• TASK PROMPT: Output the listing word for word, minus pictures.

• DATA SUPPLIED:
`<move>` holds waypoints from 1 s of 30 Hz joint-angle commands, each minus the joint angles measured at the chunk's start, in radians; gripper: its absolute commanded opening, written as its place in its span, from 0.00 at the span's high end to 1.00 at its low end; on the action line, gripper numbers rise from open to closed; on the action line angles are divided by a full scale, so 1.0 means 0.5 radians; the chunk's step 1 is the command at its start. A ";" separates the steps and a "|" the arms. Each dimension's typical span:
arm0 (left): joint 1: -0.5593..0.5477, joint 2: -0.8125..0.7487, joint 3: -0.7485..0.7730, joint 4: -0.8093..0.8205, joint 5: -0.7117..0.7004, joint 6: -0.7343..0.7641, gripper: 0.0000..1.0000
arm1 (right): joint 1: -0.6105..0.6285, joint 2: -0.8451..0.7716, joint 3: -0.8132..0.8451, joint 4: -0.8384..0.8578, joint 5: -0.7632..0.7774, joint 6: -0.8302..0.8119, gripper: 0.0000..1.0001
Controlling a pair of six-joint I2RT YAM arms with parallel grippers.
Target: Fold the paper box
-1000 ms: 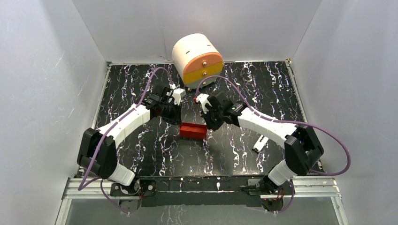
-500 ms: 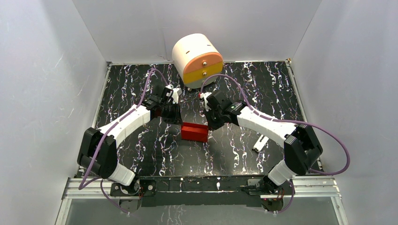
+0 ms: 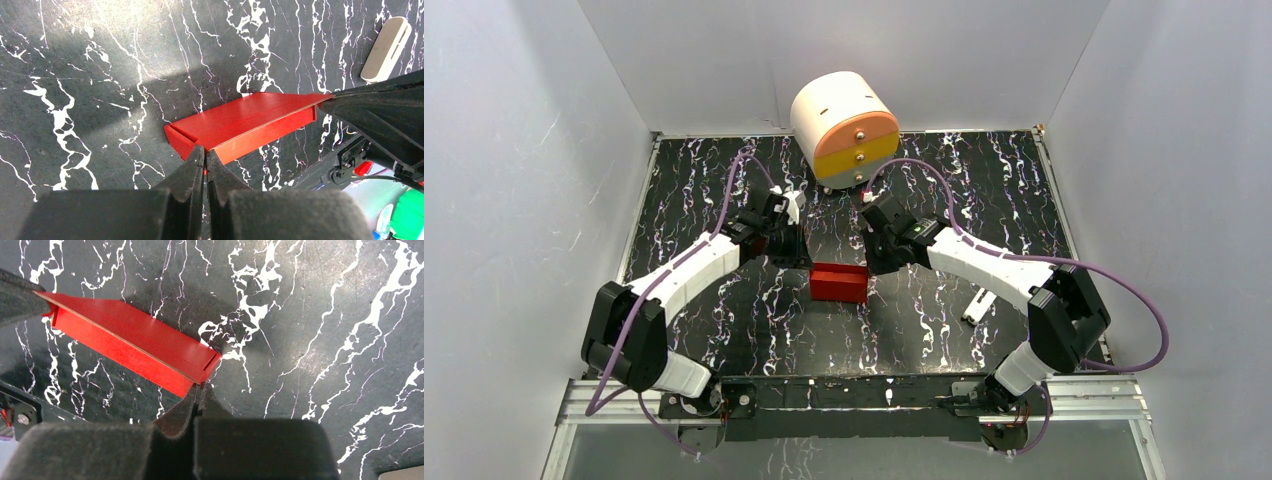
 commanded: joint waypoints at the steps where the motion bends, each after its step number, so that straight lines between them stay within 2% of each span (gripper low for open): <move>1: -0.017 -0.111 -0.072 0.005 0.036 -0.062 1.00 | 0.028 0.006 0.086 0.066 0.073 0.255 1.00; 14: -0.018 -0.253 -0.211 0.100 -0.025 -0.123 1.00 | 0.076 -0.050 -0.001 0.140 0.267 0.401 1.00; 30: -0.030 -0.379 -0.376 0.243 -0.082 -0.235 1.00 | 0.352 -0.042 -0.144 0.256 0.706 0.254 1.00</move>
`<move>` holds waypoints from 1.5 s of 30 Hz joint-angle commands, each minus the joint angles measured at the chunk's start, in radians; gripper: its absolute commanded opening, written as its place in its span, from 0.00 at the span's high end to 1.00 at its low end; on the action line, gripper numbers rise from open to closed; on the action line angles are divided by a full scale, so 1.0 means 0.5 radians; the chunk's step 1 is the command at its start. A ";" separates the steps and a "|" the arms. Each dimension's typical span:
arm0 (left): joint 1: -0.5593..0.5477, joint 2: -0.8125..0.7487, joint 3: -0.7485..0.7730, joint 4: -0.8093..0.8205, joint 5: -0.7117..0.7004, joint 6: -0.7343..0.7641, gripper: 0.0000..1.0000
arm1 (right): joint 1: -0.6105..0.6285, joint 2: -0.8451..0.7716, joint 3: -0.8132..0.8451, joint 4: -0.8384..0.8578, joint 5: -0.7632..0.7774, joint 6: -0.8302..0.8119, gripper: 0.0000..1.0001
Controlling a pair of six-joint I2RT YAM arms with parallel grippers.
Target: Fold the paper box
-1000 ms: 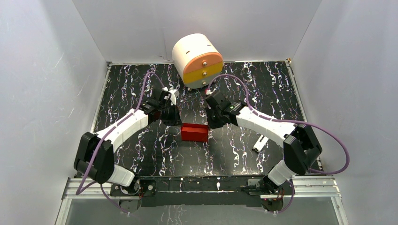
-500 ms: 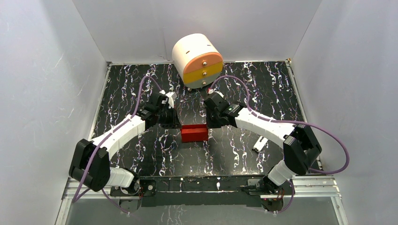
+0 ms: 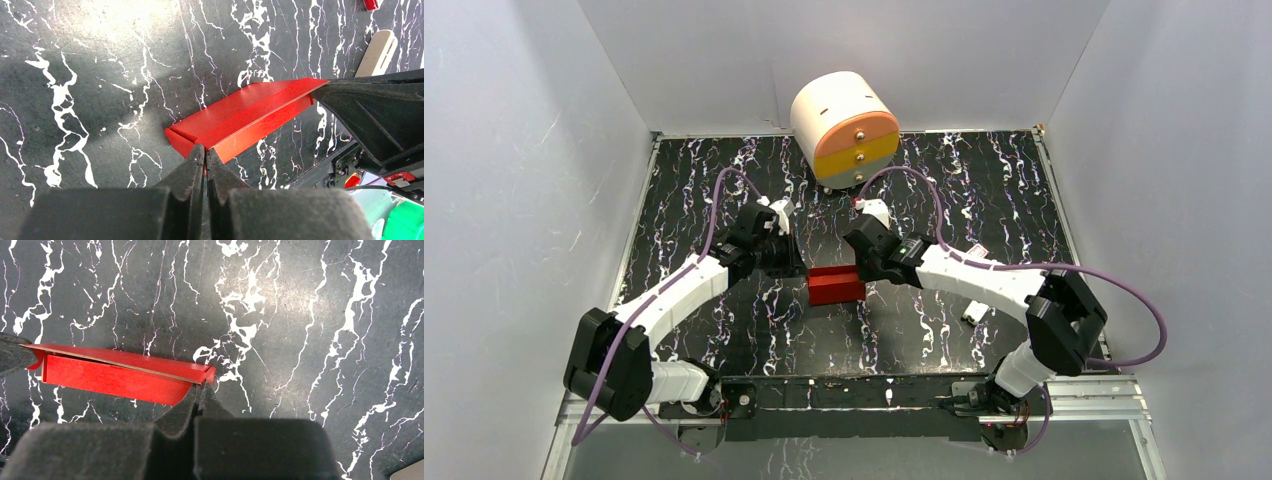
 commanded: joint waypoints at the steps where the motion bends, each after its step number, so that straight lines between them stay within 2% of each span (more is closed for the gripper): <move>1: -0.024 -0.096 -0.075 0.053 -0.013 -0.072 1.00 | 0.087 -0.038 -0.068 0.084 0.107 -0.031 1.00; 18: -0.088 -0.201 -0.151 0.140 -0.141 -0.274 1.00 | 0.319 -0.046 -0.187 0.174 0.515 -0.010 1.00; 45: -0.383 -0.299 -0.234 0.086 -0.505 -0.712 1.00 | 0.422 0.069 -0.093 -0.114 0.839 0.460 1.00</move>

• TASK RESULT:
`<move>` holds waypoints from 1 s of 30 Hz joint-angle commands, each minus the joint angles measured at the chunk's start, in radians; gripper: its absolute commanded opening, written as its place in its span, from 0.00 at the span's high end to 1.00 at its low end; on the action line, gripper numbers rise from open to closed; on the action line angles are divided by a full scale, so 1.0 means 0.5 radians; the chunk's step 1 is the command at its start. A ";" separates the steps and a "|" the arms. Each dimension's typical span:
arm0 (left): joint 1: -0.5593..0.5477, joint 2: -0.8125..0.7487, joint 3: -0.7485..0.7730, joint 4: -0.8093..0.8205, joint 5: -0.7117..0.7004, joint 6: -0.7343..0.7641, gripper: 0.0000..1.0000
arm1 (right): joint 1: -0.6105..0.6285, joint 2: -0.8451..0.7716, joint 3: -0.8132..0.8451, joint 4: -0.8384..0.8578, joint 5: -0.7632..0.7774, joint 6: -0.8302..0.8119, gripper: 0.0000..1.0001
Controlling a pair of six-joint I2RT YAM arms with parallel grippers.
Target: Fold the paper box
-1000 ms: 
-500 ms: 
+0 ms: 
 commanded: joint waypoints at the steps where the motion bends, each after its step number, so that straight lines between them stay within 2% of each span (gripper low for open): <move>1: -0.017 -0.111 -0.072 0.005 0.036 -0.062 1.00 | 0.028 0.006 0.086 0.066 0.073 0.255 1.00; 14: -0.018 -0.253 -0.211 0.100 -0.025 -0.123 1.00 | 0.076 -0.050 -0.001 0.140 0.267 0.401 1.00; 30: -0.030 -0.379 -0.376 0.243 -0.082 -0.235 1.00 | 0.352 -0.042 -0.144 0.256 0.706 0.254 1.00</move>
`<move>` holds waypoints from 1.5 s of 30 Hz joint-angle commands, each minus the joint angles measured at the chunk's start, in radians; gripper: its absolute commanded opening, written as its place in its span, from 0.00 at the span's high end to 1.00 at its low end; on the action line, gripper numbers rise from open to closed; on the action line angles are divided by a full scale, so 1.0 means 0.5 radians; the chunk's step 1 is the command at its start. A ";" separates the steps and a "|" the arms. Each dimension's typical span:
arm0 (left): joint 1: -0.5593..0.5477, joint 2: -0.8125..0.7487, joint 3: -0.7485..0.7730, joint 4: -0.8093..0.8205, joint 5: -0.7117..0.7004, joint 6: -0.7343..0.7641, gripper: 0.0000..1.0000
arm1 (right): joint 1: -0.6105..0.6285, joint 2: -0.8451..0.7716, joint 3: -0.8132..0.8451, joint 4: -0.8384..0.8578, joint 5: -0.7632..0.7774, joint 6: -0.8302..0.8119, gripper: 0.0000..1.0001
Controlling a pair of six-joint I2RT YAM arms with parallel grippers.
Target: Fold the paper box
-1000 ms: 
-500 ms: 
+0 ms: 
 commanded: joint waypoints at the steps where the motion bends, each after its step number, so that straight lines between them stay within 2% of each span (more is closed for the gripper): <move>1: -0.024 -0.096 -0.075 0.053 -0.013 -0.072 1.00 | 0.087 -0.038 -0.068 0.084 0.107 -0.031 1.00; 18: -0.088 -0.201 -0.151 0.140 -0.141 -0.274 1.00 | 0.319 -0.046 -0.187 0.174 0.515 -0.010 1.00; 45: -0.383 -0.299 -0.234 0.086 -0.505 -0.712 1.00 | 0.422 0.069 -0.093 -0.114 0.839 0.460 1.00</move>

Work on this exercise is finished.